At 37bits/sec, A Wide band ( upto 32KHz) Speech Codec

Nimo

unread,

Sep 12, 2011, 2:57:45 AM9/12/11

to

Hi there,

After a long time, back to my group.

well, will keep the stuff to the point, if you have any doubts,
I'm always here to help you..

// A New Speech Codec Based upon Advanced Tensor Basis & Galerkin
Techniques //

ALGORITHM BITRATE(s) MOS QUALITY SUBJECTIVE OPINION DELAY

*** 37 bps 5 Transparent
imperceptible 10th part delay in a sec

I'm getting CD quality "speech" at 37 bits / sec.

A checkmate to G.series stuff, AMR, speex etc.

Any Ideas, immediately, I mean as fast as possible I can go out with
this technology.

Important Links:-

Academic / Research
http://www.ircc.iitb.ac.in/IRCC-Webpage/patent273.jsp

Commercial
http://www.voiceage.com/index.php
http://www.sipro.com/

greetings
so long
nimo
This is to Thomas, pls shoot..

Jim Leonard

unread,

Sep 13, 2011, 10:52:19 AM9/13/11

to

On Sep 12, 1:57 am, Nimo <azeez...@gmail.com> wrote:
> I'm getting CD quality "speech" at 37 bits / sec.

Functional example please?

Nimo

unread,

Sep 13, 2011, 10:36:59 PM9/13/11

to

Sorry, I didn't get you ...?

so long
nimo

tom st denis

unread,

Sep 14, 2011, 7:33:58 AM9/14/11

to

decoder + sample compressed stream please.

Tom

Industrial One

unread,

Sep 14, 2011, 9:01:24 AM9/14/11

to

There is no possible way speech can be encoded at any recognizable
quality at only 37 kbps unless it was a text-to-speech routine because
37 kbps is barely enough to even encode flowing text losslessly.

Industrial One

unread,

Sep 14, 2011, 9:32:21 AM9/14/11

to

It appears I mispoke. That paragraph of mine above is exactly 200
bytes and takes about 14-15 seconds to recite aloud, that is about 14
bytes/s or 112 bits/s. Just where the hell do you expect to store the
very complex information such as my voice, intonation, how often I
pause, how fast I talk etc.?

Nimo

unread,

Sep 14, 2011, 9:51:47 AM9/14/11

to

wait baby, getting US patent and then game starts..

Jim Leonard

unread,

Sep 14, 2011, 10:12:06 AM9/14/11

to

On Sep 14, 8:51 am, Nimo <azeez...@gmail.com> wrote:
>
> > decoder + sample compressed stream please.
>

> wait baby, getting US patent and then game starts..
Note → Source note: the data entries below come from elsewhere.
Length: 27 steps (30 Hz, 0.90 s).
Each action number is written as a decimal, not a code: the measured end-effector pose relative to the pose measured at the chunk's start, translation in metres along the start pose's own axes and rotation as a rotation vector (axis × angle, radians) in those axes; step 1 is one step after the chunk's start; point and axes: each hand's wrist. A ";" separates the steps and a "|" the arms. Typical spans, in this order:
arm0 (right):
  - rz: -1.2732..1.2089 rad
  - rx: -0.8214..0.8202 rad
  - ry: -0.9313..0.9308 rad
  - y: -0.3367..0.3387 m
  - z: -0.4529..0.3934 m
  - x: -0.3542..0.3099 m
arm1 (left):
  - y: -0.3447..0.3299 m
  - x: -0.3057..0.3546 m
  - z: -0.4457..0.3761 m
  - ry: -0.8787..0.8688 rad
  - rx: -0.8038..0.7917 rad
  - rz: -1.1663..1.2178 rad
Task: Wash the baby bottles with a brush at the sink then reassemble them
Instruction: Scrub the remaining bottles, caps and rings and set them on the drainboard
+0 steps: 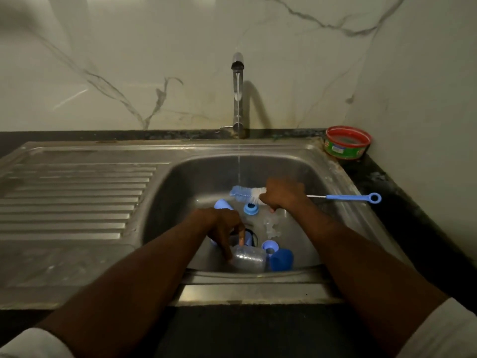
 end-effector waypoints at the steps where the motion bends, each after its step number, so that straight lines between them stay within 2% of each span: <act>1: 0.004 0.000 -0.005 0.001 0.001 0.001 | 0.000 -0.001 0.001 -0.006 0.009 0.031; 6: -0.052 0.015 -0.038 0.006 0.002 0.007 | 0.020 -0.012 0.024 0.059 0.147 0.280; 10: -0.041 0.082 -0.087 0.009 0.003 0.012 | 0.032 -0.035 0.033 0.232 0.491 0.257; 13: -0.018 0.142 -0.102 0.009 0.001 0.015 | 0.036 -0.051 0.029 0.319 0.726 0.378; 16: 0.009 0.153 -0.102 0.007 -0.004 0.014 | 0.038 -0.054 0.022 0.271 0.842 0.443; 20: 0.045 0.214 -0.083 0.007 -0.004 0.013 | 0.035 -0.040 0.011 0.120 0.948 0.547; 23: 0.037 0.244 -0.081 0.007 0.000 0.012 | 0.032 -0.026 0.004 0.037 1.027 0.828; 25: 0.013 0.254 -0.080 0.008 0.003 0.012 | 0.029 -0.020 0.000 -0.037 1.037 1.049; 27: 0.008 0.241 -0.082 0.009 0.006 0.010 | 0.030 -0.013 -0.003 -0.108 1.037 1.168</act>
Point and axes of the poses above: each hand's wrist, its own z-axis away from the middle knuckle, its own y-axis out of the back of the hand, x = y × z, and after that the axes turned 1 degree about -x, right-handed
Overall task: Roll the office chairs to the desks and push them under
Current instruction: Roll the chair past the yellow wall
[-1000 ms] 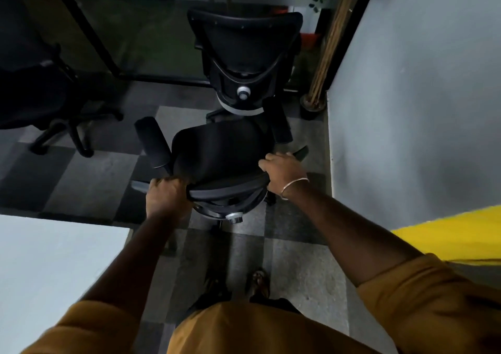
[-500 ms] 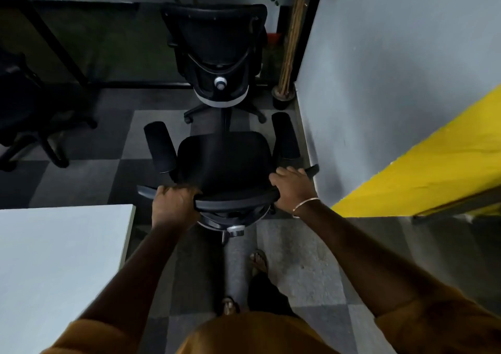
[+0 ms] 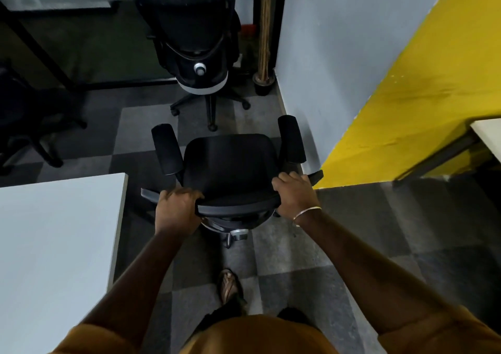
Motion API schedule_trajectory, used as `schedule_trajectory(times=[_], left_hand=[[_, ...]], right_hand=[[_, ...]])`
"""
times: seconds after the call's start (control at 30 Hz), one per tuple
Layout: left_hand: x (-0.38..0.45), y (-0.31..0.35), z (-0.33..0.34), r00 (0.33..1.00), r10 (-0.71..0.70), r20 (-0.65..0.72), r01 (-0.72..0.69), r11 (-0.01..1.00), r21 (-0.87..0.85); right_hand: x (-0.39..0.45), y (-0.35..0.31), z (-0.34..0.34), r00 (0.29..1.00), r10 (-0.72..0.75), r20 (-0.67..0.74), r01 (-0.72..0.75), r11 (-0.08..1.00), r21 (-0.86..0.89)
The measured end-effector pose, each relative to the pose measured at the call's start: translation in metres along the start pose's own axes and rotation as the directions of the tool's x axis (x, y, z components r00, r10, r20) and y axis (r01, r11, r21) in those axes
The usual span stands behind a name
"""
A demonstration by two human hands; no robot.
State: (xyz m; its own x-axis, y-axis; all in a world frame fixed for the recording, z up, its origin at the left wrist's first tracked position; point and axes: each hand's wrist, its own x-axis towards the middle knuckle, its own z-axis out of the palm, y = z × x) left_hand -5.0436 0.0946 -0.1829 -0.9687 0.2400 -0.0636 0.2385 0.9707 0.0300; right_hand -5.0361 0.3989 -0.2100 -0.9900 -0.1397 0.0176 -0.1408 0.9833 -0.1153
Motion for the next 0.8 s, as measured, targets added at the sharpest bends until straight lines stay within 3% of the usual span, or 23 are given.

I think you'll save yourself a lot of grief and heartache if you
create a decompressor + sample compressed stream *before* you bother
with patents. Until you do, you have nothing worth protecting with a
patent.

Alex Mizrahi

unread,

Sep 14, 2011, 11:00:37 AM9/14/11

to

>> There is no possible way speech can be encoded at any recognizable
>> quality at only 37 kbps unless it was a text-to-speech routine because
>> 37 kbps is barely enough to even encode flowing text losslessly.
>
> It appears I mispoke. That paragraph of mine above is exactly 200
> bytes and takes about 14-15 seconds to recite aloud, that is about 14
> bytes/s or 112 bits/s. Just where the hell do you expect to store the
> very complex information such as my voice, intonation, how often I
> pause, how fast I talk etc.?

We can put it in other way: 37 bits/second gives you 137*10^9 possible
different seconds of speech. Does that match number of different sounds
human can make in a second?

Nimo

unread,

Sep 14, 2011, 9:50:56 AM9/14/11

to

1. When a distinguished but elderly scientist states that something is
possible,
he is almost certainly right. When he states that something is
impossible, he is very probably wrong.
2.The only way of discovering the limits of the possible is to venture
a little way past them into the impossible.
3.Any sufficiently advanced technology is indistinguishable from
magic.

Clarke's three laws.

wait few days(yes, not weeks just daysl. ICQ is going to be in
history ..)

Earl_Colby_Pottinger

unread,

Sep 14, 2011, 3:22:30 PM9/14/11

to

Clarke's Laws are over-ridden by the Idiom of 'Fool me once, shame on
you; fool me twice, shame on me', lame claims like your's always fail
- ALWAYS!

Why if you really had something did you not prepare in advance and
have it ready before announcing it? If you only needed days, why not
wait those few days be posting.

Like all the lamers before you, you hoped to get people praising you
over something you never had. I predict that a week from now you will
have some weak excuse why you can't release a test suite. Lamers
like you always do that all the time, year after year.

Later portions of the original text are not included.